By Thomas N. Herzog

This ebook is helping practitioners achieve a deeper realizing, at an utilized point, of the problems excited by bettering information caliber via enhancing, imputation, and list linkage. the 1st a part of the e-book bargains with tools and types. the following, we concentrate on the Fellegi-Holt edit-imputation version, the Little-Rubin multiple-imputation scheme, and the Fellegi-Sunter list linkage version. short examples are integrated to teach how those ideas work.

In the second one a part of the ebook, the authors current real-world case reports during which a number of of those ideas are used. They hide a large choice of program parts. those comprise loan warrantly coverage, clinical, biomedical, road protection, and social assurance in addition to the development of checklist frames and administrative lists.

Readers will locate this e-book a mix of functional suggestion, mathematical rigor, administration perception and philosophy. The lengthy checklist of references on the finish of the publication allows readers to delve extra deeply into the topics mentioned the following. The authors additionally speak about the software program that has been built to use the ideas defined in our text.

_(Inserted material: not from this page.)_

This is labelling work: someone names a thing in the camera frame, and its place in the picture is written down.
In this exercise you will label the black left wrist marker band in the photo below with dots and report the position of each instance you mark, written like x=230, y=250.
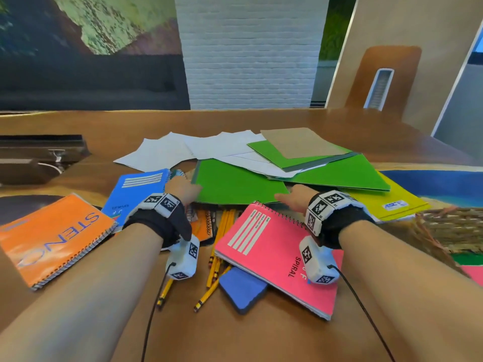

2. The Metrics The false match rate is the proportion of actual non-matches designated as matches: P a b ∈M a b ∈U The false non-match rate is the proportion of actual matches that are designated as non-matches: P a b ∈U a b ∈M The precision is the proportion of designated matches that are actual matches: P a b ∈M a b ∈M We note that P a b ∈ M a b ∈ M +P a b ∈ U a b ∈ M = 1 where by Bayes’ Theorem1 we can obtain P[(a, b) ∈ U (a, b) ∈ M = P[(a, b) ∈ M(a, b) ∈ U · P[(a, b) ∈ U P[(a, b) ∈ M The recall rate is the proportion of actual matches that are designated matches: P a b ∈M a b ∈M We note that the sum of the false non-match rate and the recall rate is one: P[(a, b) ∈ U (a, b) ∈ M + P[(a, b) ∈ M (a, b) ∈ M = 1 The probability function, P[·], that we use here is a relative frequency function in which all events are assumed to be equally likely to occur.

2. If-Then Test The next test we consider is of the following type: If data element X assumes a value of x, then data element Y must assume one of the values in the set y1 y2 yn . For example, if the “type of construction” of a house is “new,” then the age of the house can not be a value that is greater than “1” year. If the age of the house takes on a value that is greater than “1” year, then we must reject the pair of data element values. This is an example of an if-then test. A few other examples of this type of test, typical of data encountered in a census of population or other demographic survey, are as follows: If the relationship of one member of the household to the head of the household is given as “daughter”, then the gender of that individual must, of course, be “female”.

If the age of the wife is more than twenty years greater than the age of the husband, then check both ages. In repeated applications, the performance of edits themselves should be measured and evaluated. In many situations, if we have extensive experience analyzing similar data sources, we might decide to exclude certain edits on errors that occur rarely – for example, one time in 100,000. The example above comparing the age of the wife to the age of the husband might be an example of this. 3. Ratio Control Test We next describe a class of procedures that considers combinations of quantitative data elements.